Das KG hielt zwar eine fristlose Kündigung für unwirksam (fehlende Abmahnung). Es wertete die Kündigungserklärung des Betreuers jedoch als wirksame ordentliche Kündigung. Es begründete dies damit, dass die Beklagte sich rechtsmissbräuchlich nicht auf die Vertragsverlängerungsklausel berufen dürfe, da sie den Betreuer nicht unaufgefordert über diese informiert habe, obwohl sie von der Betreuung wusste. Damit endete das Vertragsverhältnis nach Ansicht des KG bereits zum 31. Januar 2018.

3. Die Bewertung durch den Bundesgerichtshof (BGH)

Der BGH hob das Urteil des KG teilweise auf und verwies die Sache zur erneuten Verhandlung zurück. Er beanstandete zwei Hauptpunkte:

A. Überzogene Anforderungen an die Berufungsbegründung

Der BGH kritisierte, dass das KG die Berufung der Beklagten bezüglich der Abrechnungsverpflichtung als unzulässig verworfen hatte.
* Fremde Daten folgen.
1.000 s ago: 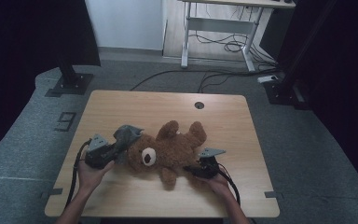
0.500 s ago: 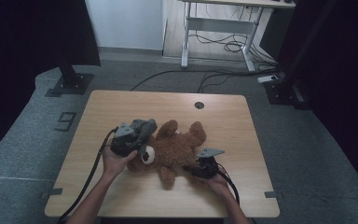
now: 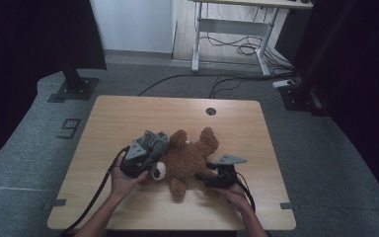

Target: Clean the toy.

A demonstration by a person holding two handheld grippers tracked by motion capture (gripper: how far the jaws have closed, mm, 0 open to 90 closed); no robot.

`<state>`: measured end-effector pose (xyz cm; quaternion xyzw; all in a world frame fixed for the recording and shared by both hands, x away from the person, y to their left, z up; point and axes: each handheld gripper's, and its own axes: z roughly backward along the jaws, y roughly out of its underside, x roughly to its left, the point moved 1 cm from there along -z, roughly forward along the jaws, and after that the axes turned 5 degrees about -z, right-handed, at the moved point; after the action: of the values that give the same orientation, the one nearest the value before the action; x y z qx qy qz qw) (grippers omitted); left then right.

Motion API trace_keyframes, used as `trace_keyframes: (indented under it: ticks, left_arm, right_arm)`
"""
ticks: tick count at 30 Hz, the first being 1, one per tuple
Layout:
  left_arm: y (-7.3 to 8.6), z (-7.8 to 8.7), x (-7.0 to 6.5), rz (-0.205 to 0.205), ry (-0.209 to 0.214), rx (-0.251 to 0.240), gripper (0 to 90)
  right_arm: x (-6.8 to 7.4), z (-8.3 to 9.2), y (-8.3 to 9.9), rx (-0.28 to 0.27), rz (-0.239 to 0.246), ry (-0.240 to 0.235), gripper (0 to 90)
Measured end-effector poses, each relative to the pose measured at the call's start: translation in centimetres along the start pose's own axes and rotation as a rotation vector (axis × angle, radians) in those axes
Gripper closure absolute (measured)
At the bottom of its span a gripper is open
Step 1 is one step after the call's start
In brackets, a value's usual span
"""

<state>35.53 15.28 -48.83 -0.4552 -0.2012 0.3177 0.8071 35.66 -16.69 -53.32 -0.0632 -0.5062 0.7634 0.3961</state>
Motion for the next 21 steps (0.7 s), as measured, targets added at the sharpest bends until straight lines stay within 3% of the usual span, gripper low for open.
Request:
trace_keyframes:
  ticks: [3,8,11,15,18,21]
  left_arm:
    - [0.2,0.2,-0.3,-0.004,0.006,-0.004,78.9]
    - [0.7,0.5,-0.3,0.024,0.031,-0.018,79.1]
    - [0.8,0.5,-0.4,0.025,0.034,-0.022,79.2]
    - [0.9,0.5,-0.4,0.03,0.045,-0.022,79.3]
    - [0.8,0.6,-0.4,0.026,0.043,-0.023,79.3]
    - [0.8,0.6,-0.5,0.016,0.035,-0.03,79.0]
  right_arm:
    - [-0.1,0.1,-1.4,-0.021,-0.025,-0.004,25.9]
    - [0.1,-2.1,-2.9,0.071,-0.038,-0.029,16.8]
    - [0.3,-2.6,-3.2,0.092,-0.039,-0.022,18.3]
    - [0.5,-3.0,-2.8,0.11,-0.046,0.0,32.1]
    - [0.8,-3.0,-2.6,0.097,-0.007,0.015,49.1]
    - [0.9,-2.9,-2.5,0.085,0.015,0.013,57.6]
Ein Gericht darf die Anforderungen an eine Berufungsbegründung nicht überspannen und dadurch den Zugang zur nächsthöheren Instanz unzulässig erschweren.

Die Begründung muss die Umstände darlegen, die das Urteil der Vorinstanz aus Sicht des Rechtsmittelführers infrage stellen.

Hinsichtlich der Abrechnung hatte die Beklagte die Begründungen des LG – auch jene, die nichts mit der Kündigungsfrage zu tun hatten (z. B. Verjährung, Verwirkung) – ausreichend angegriffen. Daher verletzte das KG das Grundrecht der Beklagten auf wirkungsvollen Rechtsschutz.

Anders sah der BGH es jedoch bei der Herausgabepflicht der Unterlagen:

Hier hatte sich die Berufungsbegründung allein auf die Kündigungsfrage konzentriert und die zusätzliche, selbstständig tragende Begründung des LG (Herausgabeanspruch besteht auch während eines laufenden Vertrages) nicht angegriffen. Diesbezüglich blieb die Verwerfung der Berufung bestehen.

B. Verstoß gegen die Hinweispflicht (Überraschungsentscheidung)

Der BGH sah einen Verstoß gegen die Hinweispflichten des Gerichts (§ 139 ZPO), die dem Schutz vor Überraschungsentscheidungen und dem Anspruch auf rechtliches Gehör dienen.

Das KG hatte die Vergütungsansprüche ab Februar 2018 abgewiesen, indem es von der ursprünglich diskutierten außerordentlichen Kündigung abrückte und stattdessen eine wirksame ordentliche Kündigung annahm.

Mit dieser Begründung musste die Beklagte nach dem bisherigen Prozessverlauf nicht rechnen, insbesondere weil der Vertrag befristet war. Die Möglichkeit einer ordentlichen Kündigung lag nicht nahe.

Das Gericht hätte die Parteien unmissverständlich auf diesen für die Entscheidung relevanten neuen rechtlichen Gesichtspunkt hinweisen und ihnen die Möglichkeit zur Stellungnahme geben müssen. Allgemeine oder pauschale Hinweise reichen hierfür nicht aus.

Da der BGH nicht ausschließen konnte, dass die Beklagte bei einem Hinweis anders vorgetragen und das KG zu einem anderen Ergebnis gelangt wäre, wurde das Urteil auch in diesem Punkt aufgehoben.

Fazit und Ausblick

Der BGH entschied, dass das KG die Beklagte in ihren Grundrechten verletzt hat. Die Sache muss nun an das KG zurückverwiesen werden. Dort muss das Gericht die Argumente der Beklagten zur ordentlichen Kündigung berücksichtigen und die Zulässigkeit der Berufung gegen die Abrechnung erneut prüfen.

Das Urteil unterstreicht, wie wichtig im deutschen Zivilprozess die Einhaltung der formalen Anforderungen bei Rechtsmitteln und die Hinweispflichten der Gerichte sind, um den Parteien ein faires Verfahren zu garantieren.